По лестнице мы спускали ее медленно, ступенька за ступенькой, а внизу, в холле, остановились, чтобы поправить сбившееся одеяло. От напряжения у меня болели руки. Мы не произносили ни слова, но и так было понятно, что через гостиную ее лучше пронести не останавливаясь. Уже у двери в кухню я взглянул налево, туда, где спала Сью, и увидел, что она не спит, а сидит, прижимая пальто к груди, и смотрит на нас. Я хотел что-то ей сказать, но не успел придумать что – мы уже прошли через кухню, уже спускались в подвал. Здесь, в нескольких футах от сундука, мы наконец опустили ее на пол. Я налил в ведро воды, чтобы увлажнить нашу гору цемента. Поднял голову и увидел, что Сью стоит в дверях. На миг мне показалось, что она хочет нас остановить, но, когда мы с Джули снова взяли мать за плечи и за ноги, Сью молча подошла, встала между нами и взялась за тело посередине. Уложить маму было нелегко – выгнутая и перекрученная, она едва уместилась в сундук, на дюйм или два погрузившись в цемент. Я хотел взяться за лопату, но ее уже держала Джули. Когда она бросила маме на ноги первую порцию цемента, Сью громко всхлипнула. А затем, когда Джули снова наполнила лопату, Сью бросилась к цементной горке, захватила в обе горсти столько цемента, сколько могла удержать, и тоже бросила в сундук. И снова, и снова – не останавливаясь, так быстро, как только могла. Джули тоже все быстрее работала лопатой, швыряя в сундук новые порции цемента и бегом возвращаясь за следующими. И я погружал руки в цемент и бросал в сундук пригоршни серой грязи. Мы работали как одержимые. Скоро сквозь цемент виднелось лишь несколько белых клочков одеяла, а через несколько минут исчезли и они. Но мы не останавливались. Слышался лишь скрежет лопаты и наше тяжелое дыхание. Наконец от горки цемента не осталось ничего, кроме влажного пятна на полу, а сундук был полон до краев. Прежде чем подняться наверх, мы немного постояли вокруг него, глядя на то, что сделали, и восстанавливая дыхание. Крышку сундука мы решили не закрывать, чтобы цемент затвердел быстрее.

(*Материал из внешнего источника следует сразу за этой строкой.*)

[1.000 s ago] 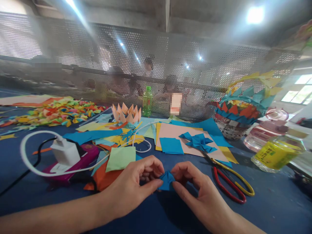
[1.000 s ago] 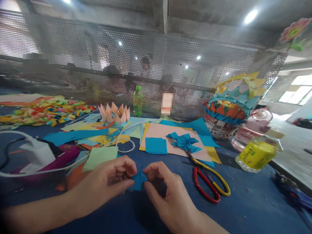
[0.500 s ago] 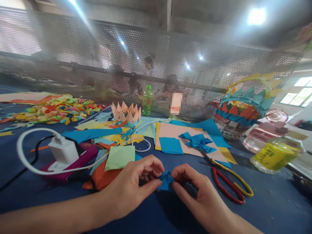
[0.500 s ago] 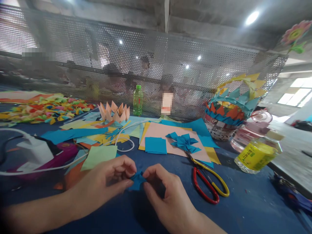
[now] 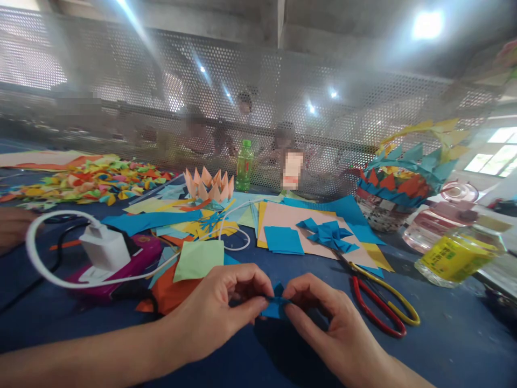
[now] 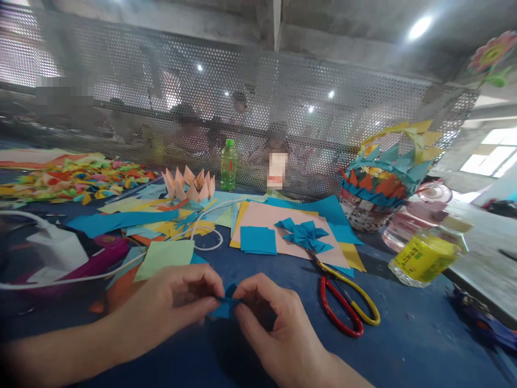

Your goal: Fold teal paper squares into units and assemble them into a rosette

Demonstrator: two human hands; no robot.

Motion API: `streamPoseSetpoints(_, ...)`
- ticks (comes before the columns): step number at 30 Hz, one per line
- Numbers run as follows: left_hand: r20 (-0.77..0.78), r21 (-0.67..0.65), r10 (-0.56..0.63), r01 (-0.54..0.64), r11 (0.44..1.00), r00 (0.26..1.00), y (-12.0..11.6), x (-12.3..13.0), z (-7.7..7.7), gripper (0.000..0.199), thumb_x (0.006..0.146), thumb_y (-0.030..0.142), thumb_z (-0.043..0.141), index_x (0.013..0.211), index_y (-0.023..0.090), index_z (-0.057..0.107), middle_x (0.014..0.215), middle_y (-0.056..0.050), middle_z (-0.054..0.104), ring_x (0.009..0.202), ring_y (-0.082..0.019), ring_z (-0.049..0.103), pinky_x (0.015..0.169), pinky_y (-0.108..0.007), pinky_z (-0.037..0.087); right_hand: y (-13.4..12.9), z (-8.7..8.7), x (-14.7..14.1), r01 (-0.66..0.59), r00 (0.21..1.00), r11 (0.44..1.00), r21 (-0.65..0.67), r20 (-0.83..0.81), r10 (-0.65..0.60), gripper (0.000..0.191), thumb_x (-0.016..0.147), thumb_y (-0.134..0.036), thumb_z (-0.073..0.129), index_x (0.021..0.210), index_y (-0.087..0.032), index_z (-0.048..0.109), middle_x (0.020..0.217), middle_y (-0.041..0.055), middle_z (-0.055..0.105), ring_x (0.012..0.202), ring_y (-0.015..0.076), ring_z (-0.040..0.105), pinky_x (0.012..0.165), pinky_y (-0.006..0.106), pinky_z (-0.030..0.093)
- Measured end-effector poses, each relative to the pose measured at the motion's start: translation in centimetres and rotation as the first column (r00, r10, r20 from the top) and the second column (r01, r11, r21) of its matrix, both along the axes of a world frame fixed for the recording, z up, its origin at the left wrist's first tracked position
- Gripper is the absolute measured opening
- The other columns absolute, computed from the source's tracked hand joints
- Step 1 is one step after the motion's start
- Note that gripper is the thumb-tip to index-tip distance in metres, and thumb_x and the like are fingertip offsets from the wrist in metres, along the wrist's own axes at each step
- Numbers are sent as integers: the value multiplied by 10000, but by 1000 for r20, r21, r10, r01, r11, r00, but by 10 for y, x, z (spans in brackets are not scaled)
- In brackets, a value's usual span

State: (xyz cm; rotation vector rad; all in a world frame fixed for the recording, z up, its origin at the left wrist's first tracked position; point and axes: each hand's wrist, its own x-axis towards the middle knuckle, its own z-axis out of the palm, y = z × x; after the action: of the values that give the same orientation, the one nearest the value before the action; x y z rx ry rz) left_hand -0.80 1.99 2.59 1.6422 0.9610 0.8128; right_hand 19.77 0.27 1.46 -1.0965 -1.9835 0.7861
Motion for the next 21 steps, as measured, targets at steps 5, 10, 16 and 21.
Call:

За два или три года до смерти моего отца родители ходили однажды на похороны кого-то из последних оставшихся родственников. Кажется, это была мамина тетка или, может быть, папина. А может быть, и дядя. Сколько мне помнится, родители даже не сказали нам, кто умер, возможно, потому, что эта смерть почти ничего для них не значила. А для нас, детей, она, разумеется, не значила и вовсе ничего. Куда больше интересовало нас то, что мы останемся дома одни на целый день и будем отвечать за Тома. К этому испытанию мама начала нас готовить за несколько дней. Сказала, что оставит на плите для нас обед и мы, если захотим есть, должны будем его разогреть. Показала каждому из нас по очереди – Джули, Сью и мне, – как включать и выключать плиту, заставила каждого пообещать по три раза проверять, что она выключена. Потом передумала и сказала, что приготовит холодный обед. И снова передумала: нет, сейчас зима, детям нельзя оставаться без горячего. Папа, в свою очередь, объяснял нам, что делать, если кто-нибудь постучит в дверь (хотя в дверь нам, разумеется, никто никогда не стучал). И что делать, если начнется пожар. Не оставаться дома, не пытаться потушить огонь, а бежать к телефонной будке и звонить пожарным и ни в коем случае не забыть Тома. Еще нам нельзя играть в подвале, нельзя включать утюг, нельзя совать пальцы в розетки. А когда поведем Тома в туалет, оставаться рядом и глаз с него не спускать.